**THE TASK:**
Show every line below where "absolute" can be found.

** SOURCE DATA follows **

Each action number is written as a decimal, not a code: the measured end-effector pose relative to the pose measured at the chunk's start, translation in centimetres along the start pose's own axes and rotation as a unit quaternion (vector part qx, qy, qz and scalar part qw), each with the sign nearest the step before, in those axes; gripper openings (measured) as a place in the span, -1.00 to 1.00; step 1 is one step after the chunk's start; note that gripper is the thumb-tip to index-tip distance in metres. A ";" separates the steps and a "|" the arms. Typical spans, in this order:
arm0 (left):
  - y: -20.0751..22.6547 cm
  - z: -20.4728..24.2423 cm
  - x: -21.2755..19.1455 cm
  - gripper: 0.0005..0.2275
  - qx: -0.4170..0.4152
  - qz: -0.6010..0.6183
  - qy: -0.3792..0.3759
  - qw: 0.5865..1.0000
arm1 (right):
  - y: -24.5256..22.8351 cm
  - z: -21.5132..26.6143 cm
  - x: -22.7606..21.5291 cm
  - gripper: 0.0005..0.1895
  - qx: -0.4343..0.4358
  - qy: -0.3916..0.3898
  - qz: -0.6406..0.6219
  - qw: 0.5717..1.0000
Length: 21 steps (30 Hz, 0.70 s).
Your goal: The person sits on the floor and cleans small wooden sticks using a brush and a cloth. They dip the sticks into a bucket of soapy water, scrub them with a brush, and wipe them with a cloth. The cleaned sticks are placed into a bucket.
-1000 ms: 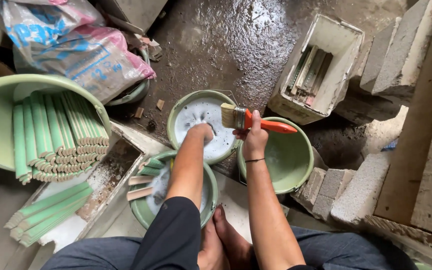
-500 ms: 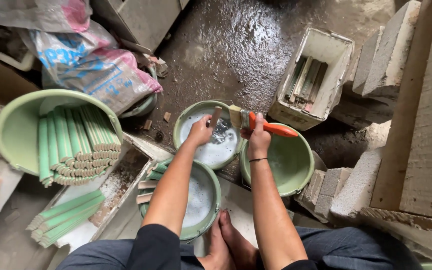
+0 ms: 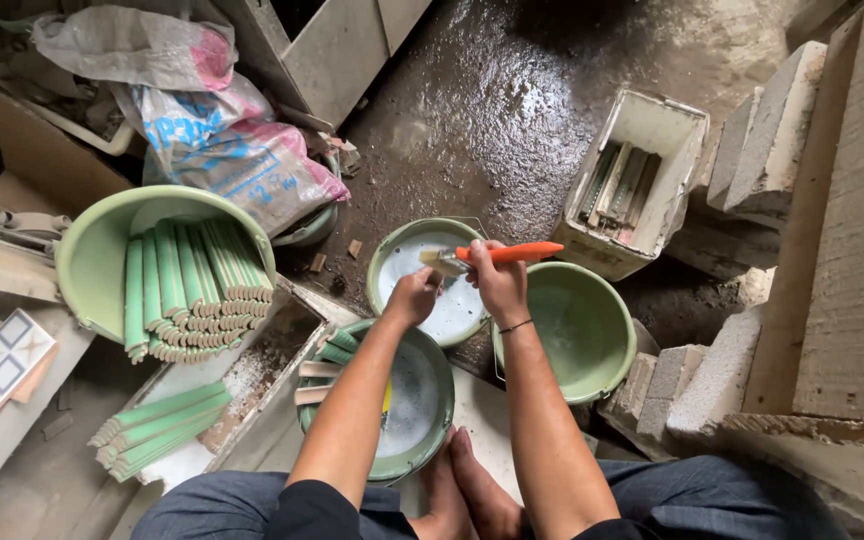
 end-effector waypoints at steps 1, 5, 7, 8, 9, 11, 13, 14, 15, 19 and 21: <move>-0.1 -0.4 -0.1 -0.77 0.002 0.000 0.001 1.000 | -0.8 -0.2 -0.4 -0.67 -0.003 0.000 0.000 1.000; 0.5 0.0 -0.1 -0.73 0.052 -0.014 0.002 0.999 | -3.3 0.0 -2.7 -0.69 -0.030 0.003 0.158 0.987; 2.4 1.1 -1.2 -0.71 0.051 0.022 -0.006 0.998 | -4.0 -0.1 -3.4 -0.67 -0.033 0.036 0.204 0.978; 4.0 2.2 -2.2 -0.74 0.060 0.016 -0.001 0.998 | -3.5 -0.1 -3.3 -0.69 -0.018 0.039 0.159 0.986; 5.6 3.2 -3.1 -0.76 0.068 0.009 0.003 0.998 | -3.1 -0.1 -3.1 -0.71 -0.002 0.042 0.113 0.993; 3.7 2.3 -1.8 -0.76 0.061 -0.009 0.003 0.998 | -2.6 -0.2 -1.9 -0.71 -0.006 0.004 0.120 0.993; 4.4 3.1 -2.4 -0.74 0.053 -0.029 0.004 0.998 | -2.9 0.0 -1.4 -0.71 -0.010 -0.035 0.126 0.991; 6.3 4.3 -3.4 -0.74 0.056 -0.008 -0.008 0.998 | -3.6 -0.1 -2.6 -0.67 -0.027 0.005 0.197 0.980; 8.2 5.5 -4.4 -0.73 0.059 0.013 -0.019 0.998 | -4.5 -0.1 -3.8 -0.63 -0.043 0.045 0.267 0.962; 5.1 3.2 -1.9 -0.72 0.062 -0.010 -0.022 0.998 | -2.0 -0.6 -3.6 -0.76 0.031 0.057 0.082 0.994; 2.0 1.3 -0.6 -0.75 0.047 -0.061 0.001 0.997 | -1.1 -0.7 -1.0 -0.74 0.011 -0.045 0.135 0.990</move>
Point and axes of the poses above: each hand's wrist, its own z-axis away from the middle knuckle, its own x-axis out of the palm, y = z × x, the point moved 9 cm from there along -z, towards the middle knuckle, and after that the axes turned 8 degrees about y, right-handed, at the moved point
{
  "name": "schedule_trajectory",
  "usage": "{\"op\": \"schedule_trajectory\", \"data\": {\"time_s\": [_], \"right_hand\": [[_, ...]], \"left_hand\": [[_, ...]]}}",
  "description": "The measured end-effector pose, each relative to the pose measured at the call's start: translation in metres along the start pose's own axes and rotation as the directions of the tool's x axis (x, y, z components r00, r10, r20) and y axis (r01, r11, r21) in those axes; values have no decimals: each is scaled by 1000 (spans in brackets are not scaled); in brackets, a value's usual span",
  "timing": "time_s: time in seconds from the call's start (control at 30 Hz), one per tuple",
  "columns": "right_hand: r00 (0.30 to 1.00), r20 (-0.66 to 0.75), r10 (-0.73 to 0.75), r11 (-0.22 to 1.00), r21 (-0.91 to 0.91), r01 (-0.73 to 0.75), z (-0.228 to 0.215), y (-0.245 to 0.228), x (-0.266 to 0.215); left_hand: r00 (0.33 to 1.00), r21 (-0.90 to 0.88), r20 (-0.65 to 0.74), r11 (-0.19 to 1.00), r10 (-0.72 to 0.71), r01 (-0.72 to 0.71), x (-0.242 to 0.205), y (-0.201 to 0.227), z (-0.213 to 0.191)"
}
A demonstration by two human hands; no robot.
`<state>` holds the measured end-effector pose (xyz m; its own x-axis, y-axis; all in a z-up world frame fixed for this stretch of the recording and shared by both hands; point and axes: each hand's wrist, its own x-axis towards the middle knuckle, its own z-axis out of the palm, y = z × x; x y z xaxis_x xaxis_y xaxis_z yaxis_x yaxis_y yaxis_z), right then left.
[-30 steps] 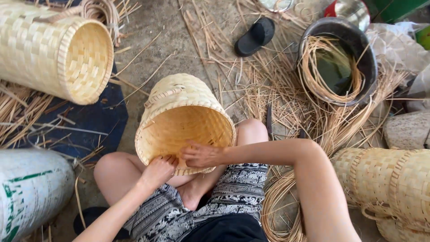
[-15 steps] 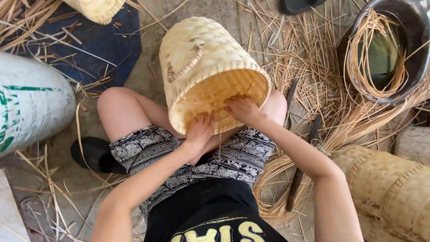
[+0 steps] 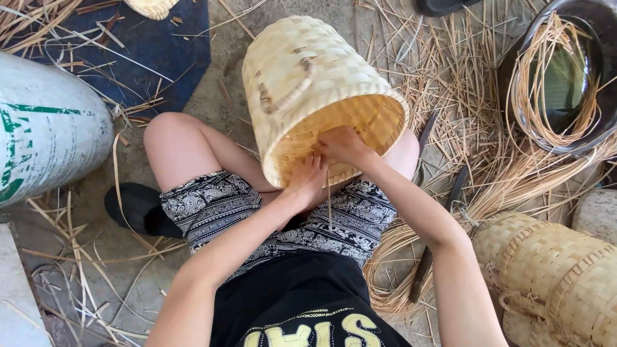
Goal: Weaving and assembling a bamboo or wooden basket on the floor.
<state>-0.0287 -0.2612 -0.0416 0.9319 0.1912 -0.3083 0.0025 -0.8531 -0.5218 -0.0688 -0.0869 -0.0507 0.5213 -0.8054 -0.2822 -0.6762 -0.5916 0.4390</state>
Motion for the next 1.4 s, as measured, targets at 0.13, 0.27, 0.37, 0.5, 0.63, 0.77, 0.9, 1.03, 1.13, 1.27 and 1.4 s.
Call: {"op": "schedule_trajectory", "data": {"time_s": [0.13, 0.27, 0.37, 0.5, 0.63, 0.77, 0.9, 1.03, 1.13, 1.27, 1.4], "right_hand": [[929, 367, 37, 976, -212, 45, 21, 7, 48], [918, 393, 43, 961, -268, 69, 42, 10, 57], [954, 293, 62, 969, -249, 13, 22, -7, 31], [970, 194, 150, 937, -341, -77, -10, -33, -55], [973, 191, 127, 943, -327, -59, 11, -46, -123], [983, -84, 164, 978, -113, -172, 44, -47, -147], [990, 72, 120, 952, 273, -136, -9, -104, -184], [962, 173, 211, 903, 343, -260, -29, -125, -214], [969, 161, 189, 885, 400, -239, -34, -144, -219], [991, 130, 2, 910, 411, -56, -59, -140, -213], [936, -299, 184, 946, 311, -87, -42, -7, -233]], "left_hand": [[999, 54, -39, 999, 7, -5, -3, 3, 11], [990, -1, -143, 1000, 22, -23, -4, -6, 43], [995, 27, -99, 1000, -4, 6, -9, 5, 30], [991, 22, -133, 999, -20, 23, -12, 2, 31], [990, -130, -133, 991, -40, 23, -14, 6, 4], [998, -98, -30, 994, -56, 53, -10, 2, 18], [998, -29, -48, 999, -37, 35, -15, 0, 22], [997, -54, -73, 998, -21, 17, -10, 1, 12], [996, -49, -91, 999, -21, 16, -15, 0, 29], [965, -103, -260, 995, -31, 4, -15, 4, 31], [953, -299, -285, 954, -101, 12, -3, 35, -18]]}}
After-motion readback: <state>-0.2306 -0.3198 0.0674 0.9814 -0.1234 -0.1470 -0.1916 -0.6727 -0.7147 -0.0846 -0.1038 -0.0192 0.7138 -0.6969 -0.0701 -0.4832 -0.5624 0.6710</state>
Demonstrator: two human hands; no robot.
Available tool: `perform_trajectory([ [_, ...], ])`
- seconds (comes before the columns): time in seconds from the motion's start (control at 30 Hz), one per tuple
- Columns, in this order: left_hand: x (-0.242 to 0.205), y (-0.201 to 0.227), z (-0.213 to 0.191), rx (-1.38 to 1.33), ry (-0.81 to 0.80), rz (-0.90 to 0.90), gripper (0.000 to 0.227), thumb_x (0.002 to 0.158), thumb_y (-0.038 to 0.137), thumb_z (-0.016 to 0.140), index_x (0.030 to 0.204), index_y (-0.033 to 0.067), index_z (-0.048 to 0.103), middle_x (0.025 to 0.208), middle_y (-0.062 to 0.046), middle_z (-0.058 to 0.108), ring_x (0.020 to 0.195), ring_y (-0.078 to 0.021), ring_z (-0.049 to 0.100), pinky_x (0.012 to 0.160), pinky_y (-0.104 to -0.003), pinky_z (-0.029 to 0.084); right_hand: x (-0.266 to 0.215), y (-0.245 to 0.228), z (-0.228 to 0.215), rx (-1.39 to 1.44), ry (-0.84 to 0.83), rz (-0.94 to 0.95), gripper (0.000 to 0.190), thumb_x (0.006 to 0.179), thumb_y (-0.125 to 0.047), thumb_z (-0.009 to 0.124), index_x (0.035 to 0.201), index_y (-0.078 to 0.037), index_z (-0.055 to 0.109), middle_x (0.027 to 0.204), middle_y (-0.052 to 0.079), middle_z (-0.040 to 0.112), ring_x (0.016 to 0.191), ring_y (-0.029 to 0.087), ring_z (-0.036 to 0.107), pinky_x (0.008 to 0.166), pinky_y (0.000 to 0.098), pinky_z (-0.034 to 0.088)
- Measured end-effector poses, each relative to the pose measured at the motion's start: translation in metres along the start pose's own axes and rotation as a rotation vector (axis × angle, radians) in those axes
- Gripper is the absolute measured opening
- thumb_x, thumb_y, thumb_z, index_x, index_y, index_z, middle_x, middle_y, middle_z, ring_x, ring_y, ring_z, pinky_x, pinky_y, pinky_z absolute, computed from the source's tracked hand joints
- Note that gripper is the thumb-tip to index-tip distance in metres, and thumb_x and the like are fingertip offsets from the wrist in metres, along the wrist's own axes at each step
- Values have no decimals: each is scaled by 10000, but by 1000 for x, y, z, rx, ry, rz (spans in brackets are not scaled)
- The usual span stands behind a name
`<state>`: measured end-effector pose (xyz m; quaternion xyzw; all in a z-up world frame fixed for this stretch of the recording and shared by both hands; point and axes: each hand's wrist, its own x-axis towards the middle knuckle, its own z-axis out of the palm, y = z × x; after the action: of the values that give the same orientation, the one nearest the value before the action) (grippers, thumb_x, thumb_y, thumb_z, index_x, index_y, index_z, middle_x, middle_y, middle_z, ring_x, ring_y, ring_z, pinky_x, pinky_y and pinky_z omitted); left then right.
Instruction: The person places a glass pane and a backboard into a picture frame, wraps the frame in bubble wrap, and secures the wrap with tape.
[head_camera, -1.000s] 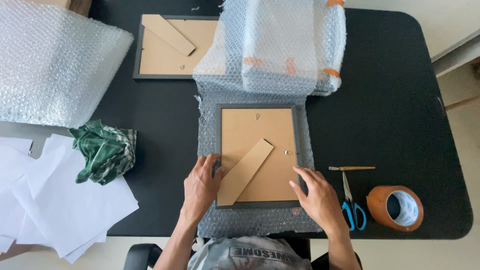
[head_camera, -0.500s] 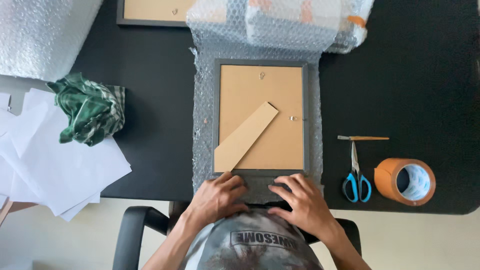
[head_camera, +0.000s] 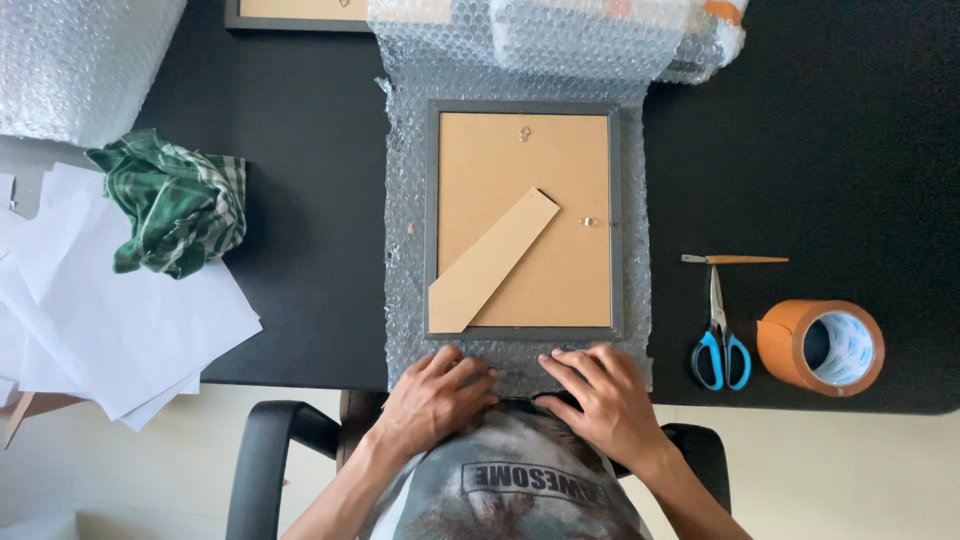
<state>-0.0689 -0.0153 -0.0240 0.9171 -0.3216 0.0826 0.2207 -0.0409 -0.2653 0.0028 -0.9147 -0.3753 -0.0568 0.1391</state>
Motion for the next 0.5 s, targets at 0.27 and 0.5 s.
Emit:
perform_trajectory([
  [0.27, -3, 6, -1, -84, 45, -88, 216, 922, 336, 609, 1020, 143, 622, 1279, -134, 528, 1101, -303, 534, 819, -397, 433, -10, -3, 13, 161, -18, 200, 578, 790, -444, 715, 1205, -67, 572, 1149, 95, 526, 984, 250, 524, 889, 378, 444],
  [0.5, -2, 0, 0, -42, 58, -29, 221, 913, 339, 629, 1020, 145, 644, 1262, -120, 559, 1081, -298, 546, 758, -406, 443, -4, 4, 5, 217, -74, 175, 599, 759, -399, 759, 1224, -73, 568, 1158, 103, 507, 938, 235, 541, 865, 405, 461],
])
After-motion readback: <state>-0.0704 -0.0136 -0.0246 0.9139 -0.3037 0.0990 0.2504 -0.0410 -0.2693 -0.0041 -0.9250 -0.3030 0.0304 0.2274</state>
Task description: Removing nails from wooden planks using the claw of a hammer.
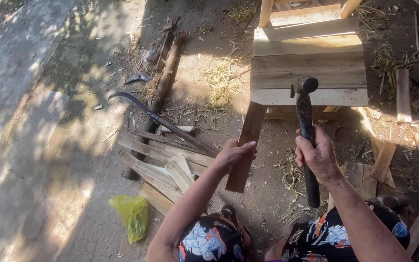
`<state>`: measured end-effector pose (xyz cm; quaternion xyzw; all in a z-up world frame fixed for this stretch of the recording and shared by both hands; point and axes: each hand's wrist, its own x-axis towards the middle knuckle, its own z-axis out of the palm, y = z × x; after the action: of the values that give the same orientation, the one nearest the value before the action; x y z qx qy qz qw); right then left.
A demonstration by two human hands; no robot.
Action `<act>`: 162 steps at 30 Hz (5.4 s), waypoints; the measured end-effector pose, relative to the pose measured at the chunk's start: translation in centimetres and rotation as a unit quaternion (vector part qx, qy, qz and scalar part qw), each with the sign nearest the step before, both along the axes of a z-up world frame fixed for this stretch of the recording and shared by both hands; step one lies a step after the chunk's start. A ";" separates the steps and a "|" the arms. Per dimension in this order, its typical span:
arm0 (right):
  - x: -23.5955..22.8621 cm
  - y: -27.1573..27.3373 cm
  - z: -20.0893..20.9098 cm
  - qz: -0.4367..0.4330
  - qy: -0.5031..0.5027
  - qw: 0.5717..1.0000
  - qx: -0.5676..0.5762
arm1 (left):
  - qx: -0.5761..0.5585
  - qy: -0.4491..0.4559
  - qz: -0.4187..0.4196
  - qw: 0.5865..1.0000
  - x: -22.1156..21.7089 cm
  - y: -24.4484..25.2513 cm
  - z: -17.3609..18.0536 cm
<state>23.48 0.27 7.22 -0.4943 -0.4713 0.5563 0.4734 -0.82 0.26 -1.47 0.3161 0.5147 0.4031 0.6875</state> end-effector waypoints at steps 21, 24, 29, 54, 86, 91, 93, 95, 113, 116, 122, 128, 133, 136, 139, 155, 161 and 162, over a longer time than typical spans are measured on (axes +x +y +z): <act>3.6 5.4 -9.0 -0.063 -0.375 0.917 0.118 | 0.129 0.479 -0.149 0.856 3.0 7.3 1.0; 3.5 6.3 -9.6 -0.064 -0.398 0.905 0.134 | 0.131 0.499 -0.162 0.841 3.0 8.0 -1.0; 2.5 6.1 -9.0 -0.055 -0.408 0.897 0.162 | 0.140 0.495 -0.154 0.844 2.5 7.5 -2.0; 2.9 5.1 -10.2 -0.034 -0.500 0.851 0.158 | 0.138 0.503 -0.165 0.837 2.9 6.6 -2.5; 1.5 4.2 -9.3 -0.081 -0.425 0.882 0.188 | 0.153 0.489 -0.157 0.844 2.5 6.7 -2.8; 1.4 3.7 -11.4 -0.053 -0.406 0.901 0.146 | 0.152 0.489 -0.163 0.843 2.4 6.6 -3.2; 1.1 3.9 -11.1 -0.050 -0.397 0.906 0.142 | 0.153 0.487 -0.160 0.845 2.5 6.7 -3.4; 1.4 4.4 -11.3 -0.047 -0.387 0.911 0.132 | 0.152 0.483 -0.162 0.847 2.5 6.8 -3.4; 3.9 1.5 -0.1 0.120 0.312 0.941 -0.050 | 0.115 0.081 0.039 0.989 4.2 3.3 3.6; 4.3 0.2 2.7 0.124 0.230 0.965 0.000 | 0.123 0.024 0.053 0.991 3.6 2.1 9.6; 4.0 -3.8 3.7 0.068 0.173 0.980 0.068 | 0.150 -0.035 -0.018 0.988 3.9 -1.3 15.4; 3.7 -8.1 6.5 0.063 0.028 0.991 0.118 | 0.122 0.040 -0.097 0.987 6.0 -5.6 15.2; 4.0 -11.3 6.5 0.093 -0.040 0.988 0.118 | 0.143 0.063 -0.143 0.977 6.9 -9.4 14.4; 3.8 -12.5 7.0 0.109 -0.016 0.989 0.100 | 0.121 -0.012 -0.109 0.987 7.7 -11.0 12.5; 3.2 -13.9 7.6 0.101 -0.029 0.993 0.062 | 0.151 -0.103 -0.093 0.979 8.3 -12.4 11.8; 2.4 -15.5 6.9 0.103 -0.048 0.993 0.008 | 0.098 -0.155 -0.040 0.982 6.8 -13.7 9.0; 1.7 -15.6 6.6 0.114 -0.073 0.991 0.013 | 0.094 -0.128 -0.045 0.986 6.0 -13.6 9.4; 1.7 -15.5 6.3 0.123 -0.071 0.990 0.008 | 0.101 -0.139 -0.048 0.984 5.8 -13.6 9.7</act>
<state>25.18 -15.27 13.50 -0.4674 -0.5655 0.5694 0.3708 4.98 -13.30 8.21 0.3492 0.3548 0.4600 0.7352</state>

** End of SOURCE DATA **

**ANSWER BOX:**
- Gripper is the absolute measured opening
- thumb_x, thumb_y, thumb_z, index_x, index_y, index_z, middle_x, middle_y, middle_z, ring_x, ring_y, ring_z, pinky_x, pinky_y, pinky_z absolute, computed from the source's tracked hand joints

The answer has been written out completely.